Una huelga con demasiados incidentes en el País Vasco y Navarra

En Durango una trabajadora fue agredida y la Policía Vasca informó de cerca de 180 intervenciones en una jornada marcada por disturbios

Las reivindicaciones, si no son violentas, parece que no sirven. En España nos hemos acostumbrado a que cada vez que la gente salga a la calle para reivindicar conlleve unilateralmente destrozar mobiliario público o privado, como ocurrió ayer en Bilbao, con destrozos en diferentes tiendas, o en Pamplona, donde el radicalismo sigue muy vivo.

La huelga general celebrada el 17 de marzo en el norte de España, convocado por los sindicatos, especialmente en el País Vasco y Navarra, dejó una jornada marcada por movilizaciones masivas y un nivel de conflictividad significativo, con incidentes repartidos a lo largo del día en carreteras, centros urbanos e instalaciones industriales.

Desde primeras horas de la mañana, la actividad de piquetes provocó importantes alteraciones en la circulación. Varias carreteras principales quedaron bloqueadas por cortes intermitentes, algunos de ellos mediante barricadas con neumáticos y objetos en la calzada, lo que generó retenciones de varios kilómetros y afectó a accesos clave a ciudades como Bilbao o Pamplona.

A estas acciones se sumaron interrupciones en el transporte ferroviario y retrasos en servicios públicos, especialmente en las horas punta, agravando el impacto de la jornada en la movilidad general.
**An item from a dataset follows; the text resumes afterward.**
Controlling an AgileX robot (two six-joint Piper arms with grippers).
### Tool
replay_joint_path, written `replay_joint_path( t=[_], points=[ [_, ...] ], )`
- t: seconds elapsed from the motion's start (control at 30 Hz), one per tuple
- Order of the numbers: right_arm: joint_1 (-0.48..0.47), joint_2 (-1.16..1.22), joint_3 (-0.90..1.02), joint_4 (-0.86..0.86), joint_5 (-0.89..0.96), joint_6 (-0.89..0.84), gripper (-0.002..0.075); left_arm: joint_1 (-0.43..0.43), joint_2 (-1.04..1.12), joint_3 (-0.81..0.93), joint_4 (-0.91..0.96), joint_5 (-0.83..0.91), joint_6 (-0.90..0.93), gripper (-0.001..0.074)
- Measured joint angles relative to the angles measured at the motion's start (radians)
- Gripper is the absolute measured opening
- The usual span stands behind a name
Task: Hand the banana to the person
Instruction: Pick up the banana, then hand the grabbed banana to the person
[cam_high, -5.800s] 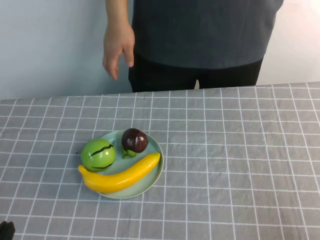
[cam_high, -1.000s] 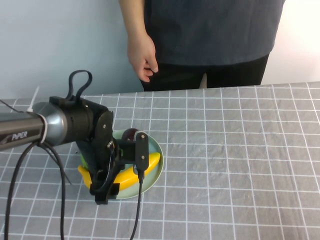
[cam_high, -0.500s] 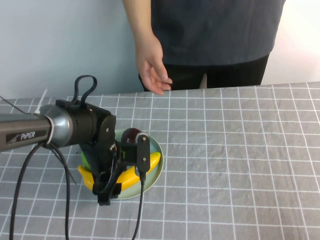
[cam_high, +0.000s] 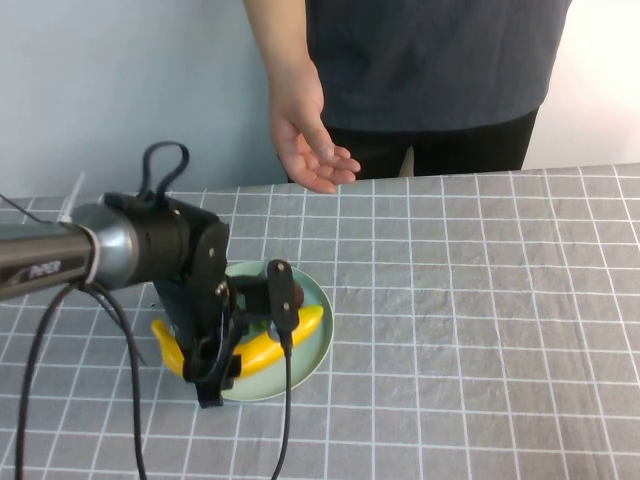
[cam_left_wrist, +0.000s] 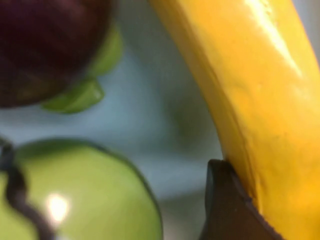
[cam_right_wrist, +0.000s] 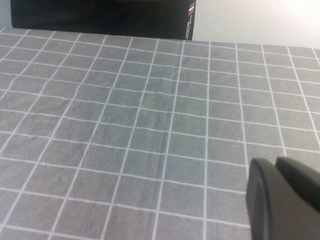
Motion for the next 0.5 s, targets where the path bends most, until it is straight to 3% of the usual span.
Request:
replay_joint_path(
  t=[0.33, 0.5],
  points=[
    [0.0, 0.0, 0.0, 0.0, 0.0, 0.0, -0.0009, 0.0, -0.224, -0.117, -0.077, 0.308, -0.055, 0.0286],
    [0.0, 0.0, 0.0, 0.0, 0.0, 0.0, -0.0009, 0.0, -0.365, -0.237, -0.202, 0.3, -0.091, 0.0286]
  ],
)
En paralelo, se registraron actos de sabotaje y vandalismo en distintos puntos. En Navarra, las autoridades localizaron decenas de neumáticos preparados con combustible para ser incendiados, y algunos de ellos llegaron a arder en carreteras principales. También se produjeron daños en mobiliario urbano, pintadas y desperfectos en comercios y edificios públicos.

La tensión fue especialmente visible en zonas urbanas, donde algunos piquetes obligaron al cierre de establecimientos y protagonizaron episodios de coacción a trabajadores que intentaban acceder a sus puestos. Estas situaciones derivaron en incidentes dentro de locales y en la vía pública, con daños materiales y enfrentamientos puntuales.

En el ámbito laboral, también se reportaron altercados en centros de trabajo. Uno de los casos más destacados se produjo en Durango, donde una trabajadora fue agredida y se causaron destrozos durante la actuación de piquetes en una empresa.

Peleas con la policía

La intervención policial fue constante a lo largo del día. Las fuerzas de seguridad realizaron numerosas actuaciones para retirar obstáculos, disolver concentraciones peligrosas y garantizar la circulación. El balance final incluyó varios detenidos, personas investigadas y cerca de 160 identificados, en una jornada con cerca de 180 intervenciones e incluso hubo detenidos.

También se produjeron enfrentamientos directos entre manifestantes y agentes, con agresiones a policías en algunos puntos, especialmente en Bilbao, donde se concentraron varios de los episodios más tensos del día.

Pese a estos incidentes, una parte importante de las manifestaciones transcurrió sin altercados graves, con miles de personas movilizándose de forma pacífica para reclamar mejoras salariales y un salario mínimo propio. Sin embargo, los disturbios empañaron una jornada que, sin llegar a un descontrol generalizado se evidenció un clima de demasiada tensión en varias ciudades.